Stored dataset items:
+++

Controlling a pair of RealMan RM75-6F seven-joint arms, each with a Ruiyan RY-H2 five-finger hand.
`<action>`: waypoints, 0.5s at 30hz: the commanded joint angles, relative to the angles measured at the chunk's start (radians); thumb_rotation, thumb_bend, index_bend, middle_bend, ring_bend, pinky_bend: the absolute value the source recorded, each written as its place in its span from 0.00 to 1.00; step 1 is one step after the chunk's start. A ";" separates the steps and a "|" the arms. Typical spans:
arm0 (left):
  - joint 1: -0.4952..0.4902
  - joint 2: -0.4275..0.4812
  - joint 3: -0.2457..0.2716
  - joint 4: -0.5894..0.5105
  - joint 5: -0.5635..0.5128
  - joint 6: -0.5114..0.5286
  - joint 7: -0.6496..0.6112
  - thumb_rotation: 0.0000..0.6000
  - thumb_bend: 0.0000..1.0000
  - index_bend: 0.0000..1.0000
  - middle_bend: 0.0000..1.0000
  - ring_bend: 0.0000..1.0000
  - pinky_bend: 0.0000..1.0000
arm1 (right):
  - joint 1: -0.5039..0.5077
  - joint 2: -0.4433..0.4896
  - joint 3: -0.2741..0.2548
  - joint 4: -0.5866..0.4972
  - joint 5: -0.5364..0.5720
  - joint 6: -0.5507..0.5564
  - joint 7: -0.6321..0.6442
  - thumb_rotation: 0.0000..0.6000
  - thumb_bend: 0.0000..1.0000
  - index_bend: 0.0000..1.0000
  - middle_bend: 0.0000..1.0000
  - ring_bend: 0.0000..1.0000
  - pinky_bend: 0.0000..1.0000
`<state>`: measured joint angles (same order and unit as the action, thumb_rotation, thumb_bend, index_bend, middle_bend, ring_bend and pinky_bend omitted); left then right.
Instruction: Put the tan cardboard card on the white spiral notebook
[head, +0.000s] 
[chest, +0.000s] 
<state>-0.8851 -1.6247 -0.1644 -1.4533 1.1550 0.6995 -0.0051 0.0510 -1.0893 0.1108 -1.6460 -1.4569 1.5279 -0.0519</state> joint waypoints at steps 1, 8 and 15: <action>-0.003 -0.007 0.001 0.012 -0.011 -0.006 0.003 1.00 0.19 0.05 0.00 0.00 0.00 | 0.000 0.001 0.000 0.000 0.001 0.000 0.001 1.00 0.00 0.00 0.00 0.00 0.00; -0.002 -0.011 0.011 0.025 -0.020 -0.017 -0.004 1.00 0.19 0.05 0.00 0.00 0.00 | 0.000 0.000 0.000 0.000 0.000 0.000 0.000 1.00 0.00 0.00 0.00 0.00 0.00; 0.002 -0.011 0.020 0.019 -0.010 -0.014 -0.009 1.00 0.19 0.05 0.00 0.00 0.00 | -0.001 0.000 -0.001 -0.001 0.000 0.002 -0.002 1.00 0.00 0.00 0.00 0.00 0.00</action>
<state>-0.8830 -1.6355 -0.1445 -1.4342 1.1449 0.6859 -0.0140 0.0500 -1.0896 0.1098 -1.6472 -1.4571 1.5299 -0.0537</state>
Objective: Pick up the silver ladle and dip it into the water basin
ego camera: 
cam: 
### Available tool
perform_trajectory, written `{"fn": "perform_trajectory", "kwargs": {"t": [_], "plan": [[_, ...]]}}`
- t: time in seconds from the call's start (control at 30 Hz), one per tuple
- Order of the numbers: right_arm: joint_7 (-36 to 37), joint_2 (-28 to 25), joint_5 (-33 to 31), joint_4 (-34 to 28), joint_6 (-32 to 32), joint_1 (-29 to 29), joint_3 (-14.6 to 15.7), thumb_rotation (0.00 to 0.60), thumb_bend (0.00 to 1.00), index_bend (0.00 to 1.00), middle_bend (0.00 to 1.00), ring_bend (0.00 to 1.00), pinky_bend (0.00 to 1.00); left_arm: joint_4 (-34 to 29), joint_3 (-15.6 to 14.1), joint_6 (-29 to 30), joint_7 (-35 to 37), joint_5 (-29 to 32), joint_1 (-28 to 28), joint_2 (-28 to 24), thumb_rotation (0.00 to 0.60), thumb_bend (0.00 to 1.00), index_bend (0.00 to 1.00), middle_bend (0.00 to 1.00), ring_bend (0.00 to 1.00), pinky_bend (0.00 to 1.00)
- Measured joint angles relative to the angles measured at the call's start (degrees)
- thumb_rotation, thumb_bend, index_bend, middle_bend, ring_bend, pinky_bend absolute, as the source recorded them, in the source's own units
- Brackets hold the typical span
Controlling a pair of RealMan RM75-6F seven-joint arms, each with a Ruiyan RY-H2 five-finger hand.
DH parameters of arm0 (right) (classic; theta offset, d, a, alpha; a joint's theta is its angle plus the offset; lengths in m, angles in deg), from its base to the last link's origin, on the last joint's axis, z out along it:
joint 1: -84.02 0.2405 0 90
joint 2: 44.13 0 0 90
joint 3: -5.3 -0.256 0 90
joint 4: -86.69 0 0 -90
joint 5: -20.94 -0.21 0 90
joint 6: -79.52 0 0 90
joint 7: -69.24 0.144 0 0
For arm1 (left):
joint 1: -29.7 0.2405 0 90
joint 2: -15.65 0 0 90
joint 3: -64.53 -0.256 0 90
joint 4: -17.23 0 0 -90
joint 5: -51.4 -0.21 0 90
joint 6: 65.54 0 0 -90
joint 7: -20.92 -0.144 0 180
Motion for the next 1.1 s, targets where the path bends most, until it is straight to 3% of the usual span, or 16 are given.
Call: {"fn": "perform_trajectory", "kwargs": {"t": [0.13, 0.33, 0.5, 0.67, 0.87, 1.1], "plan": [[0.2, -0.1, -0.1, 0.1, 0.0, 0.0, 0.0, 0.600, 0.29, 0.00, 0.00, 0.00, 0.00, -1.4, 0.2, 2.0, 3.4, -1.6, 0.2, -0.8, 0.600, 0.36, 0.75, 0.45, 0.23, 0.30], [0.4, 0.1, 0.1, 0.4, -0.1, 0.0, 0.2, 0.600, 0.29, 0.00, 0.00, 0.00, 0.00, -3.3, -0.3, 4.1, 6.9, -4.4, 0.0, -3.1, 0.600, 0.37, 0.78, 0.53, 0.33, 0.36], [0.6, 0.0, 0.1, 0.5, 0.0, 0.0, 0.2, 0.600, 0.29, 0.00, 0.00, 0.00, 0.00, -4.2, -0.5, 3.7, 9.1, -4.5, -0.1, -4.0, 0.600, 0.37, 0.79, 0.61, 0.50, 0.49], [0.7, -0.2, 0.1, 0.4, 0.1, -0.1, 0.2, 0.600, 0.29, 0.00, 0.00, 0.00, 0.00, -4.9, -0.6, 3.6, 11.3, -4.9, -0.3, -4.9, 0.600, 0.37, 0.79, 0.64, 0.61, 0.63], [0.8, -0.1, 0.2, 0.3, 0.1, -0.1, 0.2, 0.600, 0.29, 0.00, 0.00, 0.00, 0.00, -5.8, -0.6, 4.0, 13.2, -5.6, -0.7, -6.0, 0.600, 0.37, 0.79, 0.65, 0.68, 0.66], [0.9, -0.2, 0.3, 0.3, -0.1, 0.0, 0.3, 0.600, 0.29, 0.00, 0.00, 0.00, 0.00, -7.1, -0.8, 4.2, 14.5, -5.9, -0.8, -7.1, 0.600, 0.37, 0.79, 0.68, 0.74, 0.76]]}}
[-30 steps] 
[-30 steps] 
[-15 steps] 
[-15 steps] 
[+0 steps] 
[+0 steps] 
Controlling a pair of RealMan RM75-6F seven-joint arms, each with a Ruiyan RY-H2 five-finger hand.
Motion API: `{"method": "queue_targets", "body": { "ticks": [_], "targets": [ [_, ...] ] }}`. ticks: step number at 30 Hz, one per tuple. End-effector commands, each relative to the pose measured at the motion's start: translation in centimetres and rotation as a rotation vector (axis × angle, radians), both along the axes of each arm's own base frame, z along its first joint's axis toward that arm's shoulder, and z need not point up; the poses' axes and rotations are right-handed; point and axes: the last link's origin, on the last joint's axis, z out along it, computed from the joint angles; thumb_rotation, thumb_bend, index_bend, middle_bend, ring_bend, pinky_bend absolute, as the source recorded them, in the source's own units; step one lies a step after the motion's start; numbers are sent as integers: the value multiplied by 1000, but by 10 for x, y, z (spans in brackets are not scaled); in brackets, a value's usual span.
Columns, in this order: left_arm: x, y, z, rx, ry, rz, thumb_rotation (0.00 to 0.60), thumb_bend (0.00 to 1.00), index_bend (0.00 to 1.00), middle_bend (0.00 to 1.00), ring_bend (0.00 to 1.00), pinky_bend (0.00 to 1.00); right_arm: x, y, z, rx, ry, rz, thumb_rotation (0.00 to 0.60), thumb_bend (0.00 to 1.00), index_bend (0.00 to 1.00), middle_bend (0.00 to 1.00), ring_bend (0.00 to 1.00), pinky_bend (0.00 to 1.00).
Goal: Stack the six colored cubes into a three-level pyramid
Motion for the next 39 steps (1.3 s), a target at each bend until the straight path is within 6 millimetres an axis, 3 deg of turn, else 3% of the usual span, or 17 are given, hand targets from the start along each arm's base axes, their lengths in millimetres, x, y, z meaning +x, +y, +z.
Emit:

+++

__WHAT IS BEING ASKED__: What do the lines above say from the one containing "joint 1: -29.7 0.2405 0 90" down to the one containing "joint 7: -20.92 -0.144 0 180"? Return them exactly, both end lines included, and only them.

__COMPLETED TASK__:
joint 1: -29.7 0.2405 0 90
joint 2: -15.65 0 0 90
joint 3: -64.53 -0.256 0 90
joint 4: -17.23 0 0 -90
joint 5: -51.4 -0.21 0 90
joint 6: 65.54 0 0 -90
joint 7: -20.92 -0.144 0 180

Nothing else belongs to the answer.